-- Goal of the exercise --
Please retype the records below exactly as they stand.

-- Data shown --
▽
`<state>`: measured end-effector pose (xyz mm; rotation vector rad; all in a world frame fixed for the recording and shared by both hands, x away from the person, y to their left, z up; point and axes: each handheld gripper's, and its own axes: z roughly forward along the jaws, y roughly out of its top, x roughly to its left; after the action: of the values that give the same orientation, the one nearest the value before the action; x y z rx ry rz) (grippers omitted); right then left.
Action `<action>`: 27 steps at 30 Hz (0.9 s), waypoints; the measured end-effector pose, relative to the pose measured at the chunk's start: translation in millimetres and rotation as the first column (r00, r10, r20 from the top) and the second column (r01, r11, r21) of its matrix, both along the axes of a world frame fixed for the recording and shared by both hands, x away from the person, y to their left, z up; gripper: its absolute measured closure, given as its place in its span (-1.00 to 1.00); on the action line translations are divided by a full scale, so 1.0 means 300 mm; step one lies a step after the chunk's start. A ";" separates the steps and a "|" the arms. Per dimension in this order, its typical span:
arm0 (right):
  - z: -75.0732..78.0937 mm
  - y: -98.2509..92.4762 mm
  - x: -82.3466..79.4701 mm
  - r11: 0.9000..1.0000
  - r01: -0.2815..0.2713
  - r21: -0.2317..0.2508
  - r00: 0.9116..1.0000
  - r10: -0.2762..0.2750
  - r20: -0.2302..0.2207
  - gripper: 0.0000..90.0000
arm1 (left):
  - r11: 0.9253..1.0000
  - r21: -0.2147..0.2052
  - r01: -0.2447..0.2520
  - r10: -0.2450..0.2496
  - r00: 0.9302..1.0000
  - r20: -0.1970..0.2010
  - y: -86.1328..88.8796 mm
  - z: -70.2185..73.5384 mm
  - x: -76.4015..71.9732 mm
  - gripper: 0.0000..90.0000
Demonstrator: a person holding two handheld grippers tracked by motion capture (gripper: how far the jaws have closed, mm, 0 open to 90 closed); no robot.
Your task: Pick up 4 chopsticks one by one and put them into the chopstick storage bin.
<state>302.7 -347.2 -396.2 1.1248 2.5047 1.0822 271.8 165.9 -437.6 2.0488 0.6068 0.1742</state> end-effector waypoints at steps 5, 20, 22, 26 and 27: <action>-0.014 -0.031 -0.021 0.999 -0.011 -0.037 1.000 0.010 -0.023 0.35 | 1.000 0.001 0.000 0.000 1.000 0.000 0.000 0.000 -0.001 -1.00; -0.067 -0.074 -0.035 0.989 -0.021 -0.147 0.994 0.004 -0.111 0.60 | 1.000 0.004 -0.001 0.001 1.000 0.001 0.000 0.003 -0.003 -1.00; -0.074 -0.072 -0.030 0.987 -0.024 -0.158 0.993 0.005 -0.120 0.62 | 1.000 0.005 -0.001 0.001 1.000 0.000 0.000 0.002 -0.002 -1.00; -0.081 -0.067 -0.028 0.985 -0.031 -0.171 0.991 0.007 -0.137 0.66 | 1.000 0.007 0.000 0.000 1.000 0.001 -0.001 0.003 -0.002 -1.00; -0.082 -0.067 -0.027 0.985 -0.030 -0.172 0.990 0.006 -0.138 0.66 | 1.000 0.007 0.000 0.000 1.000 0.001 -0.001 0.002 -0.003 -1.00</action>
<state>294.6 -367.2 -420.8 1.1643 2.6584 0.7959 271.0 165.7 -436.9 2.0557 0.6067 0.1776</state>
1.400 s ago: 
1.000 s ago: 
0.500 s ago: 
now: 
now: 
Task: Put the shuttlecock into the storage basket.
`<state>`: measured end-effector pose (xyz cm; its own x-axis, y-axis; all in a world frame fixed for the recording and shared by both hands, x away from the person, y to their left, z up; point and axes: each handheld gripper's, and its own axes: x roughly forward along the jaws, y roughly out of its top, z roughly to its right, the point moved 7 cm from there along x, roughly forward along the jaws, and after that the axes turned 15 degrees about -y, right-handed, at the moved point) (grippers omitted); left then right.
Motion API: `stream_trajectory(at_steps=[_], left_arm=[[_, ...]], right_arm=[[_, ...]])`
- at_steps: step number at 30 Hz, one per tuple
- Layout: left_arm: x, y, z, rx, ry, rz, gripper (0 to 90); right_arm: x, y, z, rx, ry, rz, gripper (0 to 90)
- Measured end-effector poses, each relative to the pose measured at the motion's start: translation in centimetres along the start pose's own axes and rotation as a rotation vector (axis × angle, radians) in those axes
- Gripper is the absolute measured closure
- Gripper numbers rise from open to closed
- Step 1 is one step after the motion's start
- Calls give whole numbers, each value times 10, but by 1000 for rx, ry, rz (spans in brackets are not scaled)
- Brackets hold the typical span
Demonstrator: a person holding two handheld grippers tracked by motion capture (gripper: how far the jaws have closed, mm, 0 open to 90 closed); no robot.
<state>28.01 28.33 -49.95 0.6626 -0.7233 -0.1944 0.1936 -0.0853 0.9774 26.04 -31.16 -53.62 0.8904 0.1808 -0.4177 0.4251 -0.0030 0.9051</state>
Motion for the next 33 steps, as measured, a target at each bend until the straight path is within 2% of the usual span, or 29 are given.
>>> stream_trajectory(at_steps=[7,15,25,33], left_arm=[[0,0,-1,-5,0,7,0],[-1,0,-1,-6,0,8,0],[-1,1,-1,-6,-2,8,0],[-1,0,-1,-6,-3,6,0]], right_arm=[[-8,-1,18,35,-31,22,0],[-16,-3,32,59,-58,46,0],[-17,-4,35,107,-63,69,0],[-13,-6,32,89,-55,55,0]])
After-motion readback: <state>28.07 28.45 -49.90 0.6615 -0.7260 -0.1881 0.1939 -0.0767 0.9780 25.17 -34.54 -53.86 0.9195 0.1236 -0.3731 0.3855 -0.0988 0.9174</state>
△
-- Exercise result --
`<state>`: measured end-effector pose (xyz mm; rotation vector rad; all in a world frame fixed for the recording and shared by both hands, x away from the person, y to their left, z up; point and axes: each handheld gripper's, and its own axes: z roughly forward along the jaws, y roughly out of its top, x roughly to its left; after the action: of the values that give the same orientation, the one nearest the value before the action; x y z rx ry rz) (grippers omitted); right then left.
Action `<action>`: 27 steps at 30 Hz (0.9 s), waypoints; the measured end-effector pose, relative to the pose measured at the chunk's start: translation in millimetres and rotation as the first column (r00, r10, r20 from the top) and the second column (r01, r11, r21) of its matrix, both along the axes of a world frame fixed for the recording and shared by both hands, x away from the person, y to their left, z up; gripper: its absolute measured closure, given as its place in its span (-1.00 to 1.00); on the action line translations are divided by a full scale, so 1.0 means 300 mm; step one lies a step after the chunk's start. A ";" separates the steps and a "|" the arms. Per dimension in this order, its typical span:
arm0 (right):
  - z: -75.0732..78.0937 mm
  - y: -98.2509..92.4762 mm
  - x: -82.3466..79.4701 mm
  - r11: 0.9000..1.0000
  - r01: -0.2815..0.2713
  - r21: -0.2317..0.2508
  - r00: 0.9116..1.0000
  - r10: -0.2762..0.2750
  - r20: -0.2302..0.2207
  - gripper: 0.0000..90.0000
arm1 (left):
  - r11: 0.9253..1.0000
  - r21: -0.2147..0.2052
  - r01: -0.2447..0.2520
  - r10: -0.2450..0.2496
  - r00: 0.9302..1.0000
  - r20: -0.1970..0.2010
  - y: -86.1328..88.8796 mm
  - z: -70.2185..73.5384 mm
  - x: -76.4015..71.9732 mm
  - gripper: 0.0000..90.0000
Demonstrator: a person holding two handheld grippers tracked by motion capture (gripper: how far the jaws have closed, mm, 0 open to 90 closed); no robot.
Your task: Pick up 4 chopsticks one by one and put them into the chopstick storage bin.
<state>302.7 -347.2 -396.2 1.1248 2.5047 1.0822 271.8 165.9 -437.6 2.0488 0.6068 0.1742</state> end-effector waypoints at steps 5, 20, 22, 26 and 27: <action>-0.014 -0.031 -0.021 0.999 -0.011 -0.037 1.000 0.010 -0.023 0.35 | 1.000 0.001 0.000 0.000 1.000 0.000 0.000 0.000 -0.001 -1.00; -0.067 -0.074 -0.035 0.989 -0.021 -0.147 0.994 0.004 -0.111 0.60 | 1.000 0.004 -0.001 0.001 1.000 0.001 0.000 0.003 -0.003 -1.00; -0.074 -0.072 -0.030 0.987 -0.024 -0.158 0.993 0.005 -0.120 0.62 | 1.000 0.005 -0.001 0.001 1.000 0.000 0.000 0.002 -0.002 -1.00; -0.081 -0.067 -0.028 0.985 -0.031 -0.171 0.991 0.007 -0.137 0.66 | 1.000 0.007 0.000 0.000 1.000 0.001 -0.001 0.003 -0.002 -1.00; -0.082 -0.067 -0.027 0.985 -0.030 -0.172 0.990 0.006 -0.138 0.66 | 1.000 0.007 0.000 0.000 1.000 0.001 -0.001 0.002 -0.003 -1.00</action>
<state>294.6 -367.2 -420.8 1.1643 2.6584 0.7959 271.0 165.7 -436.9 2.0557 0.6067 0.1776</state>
1.400 s ago: 
1.000 s ago: 
0.500 s ago: 
now: 
now: 
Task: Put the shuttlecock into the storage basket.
`<state>`: measured end-effector pose (xyz cm; its own x-axis, y-axis; all in a world frame fixed for the recording and shared by both hands, x away from the person, y to their left, z up; point and axes: each handheld gripper's, and its own axes: x roughly forward along the jaws, y roughly out of its top, z roughly to its right, the point moved 7 cm from there along x, roughly forward along the jaws, and after that the axes turned 15 degrees about -y, right-handed, at the moved point) (grippers omitted); left then right.
Motion API: `stream_trajectory(at_steps=[_], left_arm=[[_, ...]], right_arm=[[_, ...]])`
- at_steps: step number at 30 Hz, one per tuple
- Layout: left_arm: x, y, z, rx, ry, rz, gripper (0 to 90); right_arm: x, y, z, rx, ry, rz, gripper (0 to 90)
- Measured end-effector poses, each relative to the pose measured at the motion's start: translation in centimetres along the start pose's own axes and rotation as a rotation vector (axis × angle, radians) in those axes
- Gripper is the absolute measured closure
- Gripper numbers rise from open to closed
- Step 1 is one step after the motion's start
- Calls give whole numbers, each value times 10, but by 1000 for rx, ry, rz (spans in brackets are not scaled)
- Brackets hold the typical span
Demonstrator: a person holding two handheld grippers tracked by motion capture (gripper: how far the jaws have closed, mm, 0 open to 90 closed); no robot.
<state>28.01 28.33 -49.95 0.6626 -0.7233 -0.1944 0.1936 -0.0853 0.9774 26.04 -31.16 -53.62 0.8904 0.1808 -0.4177 0.4251 -0.0030 0.9051</state>
Motion for the next 33 steps, as measured, a target at each bend until the straight path is within 2% of the usual span, or 29 are given.
>>> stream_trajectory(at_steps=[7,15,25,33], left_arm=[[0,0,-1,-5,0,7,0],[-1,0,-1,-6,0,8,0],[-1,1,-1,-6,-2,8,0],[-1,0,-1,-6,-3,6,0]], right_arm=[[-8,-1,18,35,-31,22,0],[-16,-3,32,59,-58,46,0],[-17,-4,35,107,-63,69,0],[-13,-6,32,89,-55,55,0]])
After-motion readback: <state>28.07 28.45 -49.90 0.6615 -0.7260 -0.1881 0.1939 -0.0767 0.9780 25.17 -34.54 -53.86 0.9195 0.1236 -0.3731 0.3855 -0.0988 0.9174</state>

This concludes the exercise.